Tegen medeverdachte A.K. eist het OM vijf maanden cel, waarvan een groot deel voorwaardelijk. Omdat hij ruim twee maanden in voorarrest zat, zou hij dan niet terug naar de gevangenis hoeven. Ook K. heeft een dik strafblad, maar het lijkt het erop dat zijn leven aan het beteren is en dat wil het OM niet verstoren. Meldplicht bij de reclassering, schuldhulpverlening, behandeling en begeleid wonen moeten er voor zorgen dat hij op het rechte pad blijft.

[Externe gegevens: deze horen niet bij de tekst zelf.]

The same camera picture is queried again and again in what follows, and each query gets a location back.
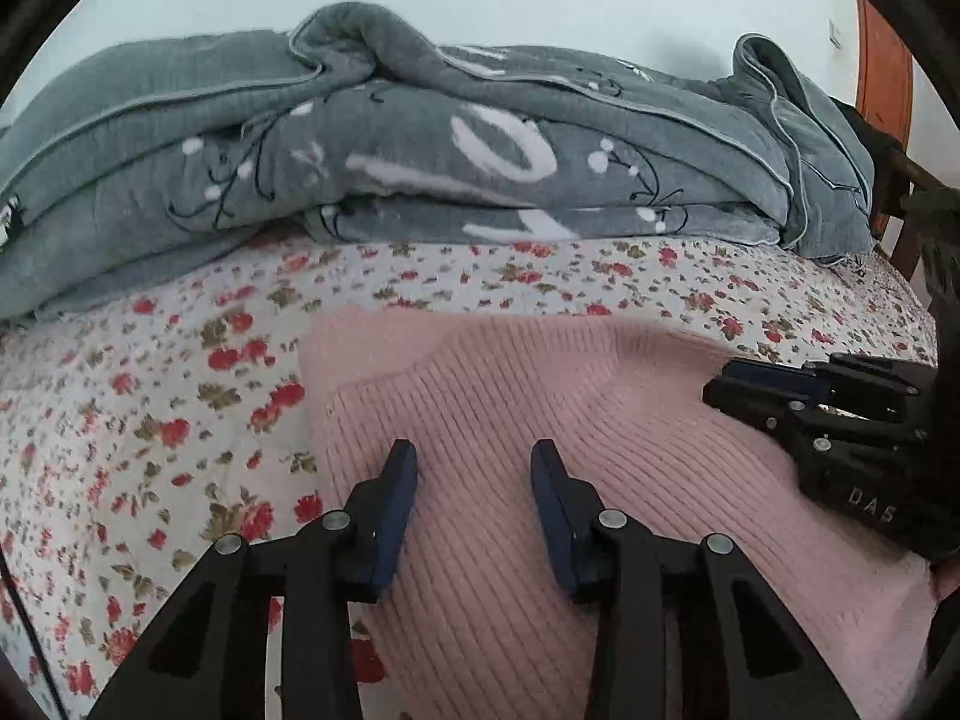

Volgens zijn advocaat is er onvoldoende bewijs om de J.O. voor alle verdenkingen te veroordelen. De bewakingsbeelden zouden veel te vaag zijn om iemand op te herkennen. Verder vindt de advocaat het opmerkelijk dat er niets van de buit bij zijn cliënt is teruggevonden. J.O. heeft volgens zijn raadsman ten onrechte bijna zeven maanden in voorarrest gezeten. Omdat hij maar één inbraak heeft bekend, zou de straf veel lager moeten zijn dan de eis van het OM.
Hoe de rechtbank dat ziet, wordt over twee weken duidelijk bij de uitspraak.